» **WORK ORDER**
Retype all of the listing exactly, passing over any picture you find.

» **SUPPLIED ENTRIES**
^^^^

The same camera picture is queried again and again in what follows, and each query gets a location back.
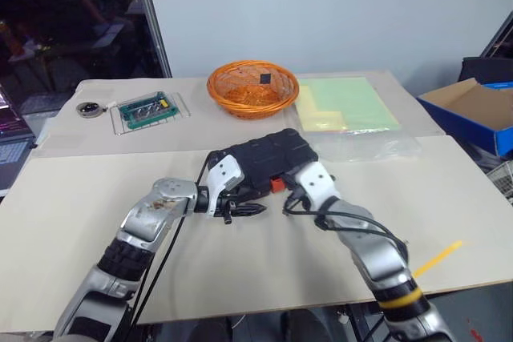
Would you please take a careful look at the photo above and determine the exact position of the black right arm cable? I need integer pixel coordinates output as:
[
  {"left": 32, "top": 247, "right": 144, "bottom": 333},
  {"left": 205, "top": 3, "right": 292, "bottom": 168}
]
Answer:
[{"left": 281, "top": 188, "right": 410, "bottom": 264}]

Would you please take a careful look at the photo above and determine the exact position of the yellow paper sheet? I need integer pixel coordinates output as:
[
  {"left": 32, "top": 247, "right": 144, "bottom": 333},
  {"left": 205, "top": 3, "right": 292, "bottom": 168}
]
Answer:
[{"left": 296, "top": 85, "right": 350, "bottom": 132}]

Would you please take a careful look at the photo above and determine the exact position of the yellow tape strip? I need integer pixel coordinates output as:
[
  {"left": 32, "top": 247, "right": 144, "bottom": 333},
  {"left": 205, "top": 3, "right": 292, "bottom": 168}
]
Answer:
[{"left": 412, "top": 239, "right": 464, "bottom": 280}]

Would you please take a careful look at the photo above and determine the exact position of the white wire crate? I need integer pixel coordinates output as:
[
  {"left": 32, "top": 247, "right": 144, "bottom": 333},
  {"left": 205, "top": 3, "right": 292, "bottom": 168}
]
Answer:
[{"left": 486, "top": 159, "right": 513, "bottom": 199}]

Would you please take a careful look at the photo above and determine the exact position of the orange wicker basket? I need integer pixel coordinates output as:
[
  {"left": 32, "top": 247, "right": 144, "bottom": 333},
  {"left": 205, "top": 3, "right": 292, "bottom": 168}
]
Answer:
[{"left": 205, "top": 59, "right": 301, "bottom": 120}]

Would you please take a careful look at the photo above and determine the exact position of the round metal tin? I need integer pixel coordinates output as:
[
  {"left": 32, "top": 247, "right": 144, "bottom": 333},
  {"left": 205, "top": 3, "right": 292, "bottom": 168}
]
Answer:
[{"left": 75, "top": 100, "right": 118, "bottom": 119}]

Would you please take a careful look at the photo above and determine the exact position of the grey metal frame post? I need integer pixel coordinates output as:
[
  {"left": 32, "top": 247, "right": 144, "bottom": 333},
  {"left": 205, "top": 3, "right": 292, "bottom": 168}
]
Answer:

^^^^

» **ANSWER TO THE PROBLEM**
The same camera picture is queried again and again in what follows, and each query gets a location back.
Would you please take a careful look at the photo above and determine the exact position of the black right arm cable? I need integer pixel coordinates output as:
[
  {"left": 32, "top": 247, "right": 144, "bottom": 333},
  {"left": 205, "top": 3, "right": 292, "bottom": 168}
]
Answer:
[{"left": 281, "top": 188, "right": 410, "bottom": 264}]

Would you please take a careful look at the photo above and determine the exact position of the yellow paper sheet? I need integer pixel coordinates output as:
[
  {"left": 32, "top": 247, "right": 144, "bottom": 333},
  {"left": 205, "top": 3, "right": 292, "bottom": 168}
]
Answer:
[{"left": 296, "top": 85, "right": 350, "bottom": 132}]

Would you please take a careful look at the photo above and determine the exact position of the yellow tape strip? I need integer pixel coordinates output as:
[
  {"left": 32, "top": 247, "right": 144, "bottom": 333},
  {"left": 205, "top": 3, "right": 292, "bottom": 168}
]
Answer:
[{"left": 412, "top": 239, "right": 464, "bottom": 280}]

Would you please take a careful look at the photo above and determine the exact position of the white wire crate? I need integer pixel coordinates output as:
[
  {"left": 32, "top": 247, "right": 144, "bottom": 333},
  {"left": 205, "top": 3, "right": 292, "bottom": 168}
]
Answer:
[{"left": 486, "top": 159, "right": 513, "bottom": 199}]

Would you please take a careful look at the photo above and determine the exact position of the orange wicker basket? I need integer pixel coordinates output as:
[
  {"left": 32, "top": 247, "right": 144, "bottom": 333},
  {"left": 205, "top": 3, "right": 292, "bottom": 168}
]
Answer:
[{"left": 205, "top": 59, "right": 301, "bottom": 120}]

Would you please take a careful look at the photo above and determine the exact position of the round metal tin? I need integer pixel coordinates output as:
[
  {"left": 32, "top": 247, "right": 144, "bottom": 333},
  {"left": 205, "top": 3, "right": 292, "bottom": 168}
]
Answer:
[{"left": 75, "top": 100, "right": 118, "bottom": 119}]

Would you please take a careful look at the photo above and determine the exact position of the grey metal frame post? I need integer pixel coordinates output as:
[
  {"left": 32, "top": 247, "right": 144, "bottom": 333},
  {"left": 205, "top": 3, "right": 292, "bottom": 168}
]
Answer:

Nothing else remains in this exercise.